Each summer at the Bee Kind Garden about 40 foster children interact with nature and individual volunteers in a nurturing environment designed to build trust and confidence. While they care for plants and animals and participate in projects, they are loved and nurtured with the one-on-one attention children crave.

Throughout the year, Needs from the Heart funds specific requests for foster children, such as paying for music lessons or purchasing a yearbook.

“The state can’t buy things like that, but it can make all the difference in the children’s self-esteem,” Murphy said. This year the project gave out almost $15,000 to answer the wishes of 146 foster children.

Similarly, the My Bag project sends the message that foster children are valued. It provides a new backpack or duffle bag with age appropriate school supplies, toiletries, blanket and stuffed animal to all area children when they enter foster care.

“When children are removed they don’t get to take very many belongings, if any,” Tilford said. “Before we started this program the kids were called “garbage bag kids” because they had to move their belongings in a garbage bag.”

That label went away with the My Bag project, and Tilford said they expect to have provided 600 to 800 filled backpacks by the end of the year. “That figure has gone up,” she said. “This year there have been more children ending up in dependency.”

To supplement My Bag, CASA Partners has a fourth project. Each fall My School Bag provides school supplies and a new outfit for state dependent-children before school starts, with 270 children benefitting this year.

“It says your community still cares about you,” said Murphy of the projects. “Your parents may not be able to give you everything you need, but your community cares about you.”

In the past, CASA Partners has funded these projects through an annual donor letter, but last year that campaign funded only half of its $100,000 operating budget.

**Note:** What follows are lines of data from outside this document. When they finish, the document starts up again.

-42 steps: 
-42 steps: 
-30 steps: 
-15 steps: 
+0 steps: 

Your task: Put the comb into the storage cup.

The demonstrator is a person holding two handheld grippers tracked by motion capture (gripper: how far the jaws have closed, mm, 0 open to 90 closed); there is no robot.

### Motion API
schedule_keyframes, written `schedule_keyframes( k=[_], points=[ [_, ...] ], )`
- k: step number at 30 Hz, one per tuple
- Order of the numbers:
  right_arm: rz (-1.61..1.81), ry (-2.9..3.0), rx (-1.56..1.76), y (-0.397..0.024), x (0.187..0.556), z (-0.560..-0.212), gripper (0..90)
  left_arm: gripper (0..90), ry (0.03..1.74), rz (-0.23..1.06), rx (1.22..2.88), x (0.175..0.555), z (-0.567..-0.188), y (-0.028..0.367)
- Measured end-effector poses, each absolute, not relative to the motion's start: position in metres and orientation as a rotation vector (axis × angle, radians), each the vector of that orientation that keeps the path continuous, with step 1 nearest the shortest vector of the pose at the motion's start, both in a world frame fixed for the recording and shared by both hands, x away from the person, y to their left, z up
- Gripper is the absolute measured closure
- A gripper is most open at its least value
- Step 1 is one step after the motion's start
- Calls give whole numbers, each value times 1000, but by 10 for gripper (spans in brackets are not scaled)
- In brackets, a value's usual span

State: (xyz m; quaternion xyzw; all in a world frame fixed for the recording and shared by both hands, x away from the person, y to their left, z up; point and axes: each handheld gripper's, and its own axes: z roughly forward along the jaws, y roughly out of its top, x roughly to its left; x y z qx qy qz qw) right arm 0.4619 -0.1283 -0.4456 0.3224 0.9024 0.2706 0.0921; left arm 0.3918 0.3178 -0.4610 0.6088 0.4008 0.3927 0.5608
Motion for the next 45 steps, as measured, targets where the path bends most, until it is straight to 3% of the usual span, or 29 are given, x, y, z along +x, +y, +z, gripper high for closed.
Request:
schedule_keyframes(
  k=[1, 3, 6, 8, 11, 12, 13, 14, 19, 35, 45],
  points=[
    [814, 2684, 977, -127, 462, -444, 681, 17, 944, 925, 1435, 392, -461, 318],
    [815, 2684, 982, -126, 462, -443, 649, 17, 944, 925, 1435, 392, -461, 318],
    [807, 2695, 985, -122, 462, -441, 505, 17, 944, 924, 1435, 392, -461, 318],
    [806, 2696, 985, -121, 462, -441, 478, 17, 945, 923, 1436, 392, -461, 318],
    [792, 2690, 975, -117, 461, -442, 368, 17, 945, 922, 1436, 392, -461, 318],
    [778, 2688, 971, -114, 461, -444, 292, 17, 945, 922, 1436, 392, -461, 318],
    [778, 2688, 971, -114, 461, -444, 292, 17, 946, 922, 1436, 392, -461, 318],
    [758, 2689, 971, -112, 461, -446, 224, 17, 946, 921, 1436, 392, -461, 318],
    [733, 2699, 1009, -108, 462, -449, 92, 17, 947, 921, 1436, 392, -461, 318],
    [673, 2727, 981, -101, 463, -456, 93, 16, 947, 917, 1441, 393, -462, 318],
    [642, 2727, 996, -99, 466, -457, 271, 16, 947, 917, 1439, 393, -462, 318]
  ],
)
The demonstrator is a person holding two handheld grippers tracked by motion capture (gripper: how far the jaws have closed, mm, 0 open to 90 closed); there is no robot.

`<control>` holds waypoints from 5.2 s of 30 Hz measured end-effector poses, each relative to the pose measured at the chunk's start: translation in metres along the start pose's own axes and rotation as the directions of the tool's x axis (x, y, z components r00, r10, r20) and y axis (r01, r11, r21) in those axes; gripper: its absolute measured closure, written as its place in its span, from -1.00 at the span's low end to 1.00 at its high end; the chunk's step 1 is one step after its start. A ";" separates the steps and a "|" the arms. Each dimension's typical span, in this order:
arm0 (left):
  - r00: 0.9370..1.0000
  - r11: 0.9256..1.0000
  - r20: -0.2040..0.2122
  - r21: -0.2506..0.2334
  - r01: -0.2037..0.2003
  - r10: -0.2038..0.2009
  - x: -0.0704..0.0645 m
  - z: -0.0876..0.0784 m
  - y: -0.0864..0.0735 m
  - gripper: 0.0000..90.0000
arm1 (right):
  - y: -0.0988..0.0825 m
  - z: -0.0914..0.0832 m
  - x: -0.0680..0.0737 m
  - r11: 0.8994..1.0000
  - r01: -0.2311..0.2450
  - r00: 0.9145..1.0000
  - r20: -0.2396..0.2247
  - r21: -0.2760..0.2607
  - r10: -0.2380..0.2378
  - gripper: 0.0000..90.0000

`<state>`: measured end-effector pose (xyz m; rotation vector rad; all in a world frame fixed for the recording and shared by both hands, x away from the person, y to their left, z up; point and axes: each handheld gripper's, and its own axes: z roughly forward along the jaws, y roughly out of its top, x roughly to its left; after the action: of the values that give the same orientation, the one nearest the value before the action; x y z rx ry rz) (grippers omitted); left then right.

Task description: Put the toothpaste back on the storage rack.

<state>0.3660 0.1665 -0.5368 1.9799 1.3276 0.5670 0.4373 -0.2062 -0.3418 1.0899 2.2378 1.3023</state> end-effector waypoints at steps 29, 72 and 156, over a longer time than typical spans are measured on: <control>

“We, as all nonprofits, are struggling for funds. We have been almost all volunteer. We have one part-time employee. … We are finding it difficult to raise that (money) to continue our projects,” Tilford said.

Murphy said the organization aims to raise $60,000 by the end of the year, with the film screening kicking off fundraising efforts.

“I hope that it is an enjoyable evening and that it inspires people to a higher level of philanthropy in their lives, whether that is toward CASA Partners or somewhere else,” Murphy said. “Spokane is the kind of town where people look out for each other. … I want the night to be the beginning of some great ideas that will enrich our community, especially our sense of caring for each other.”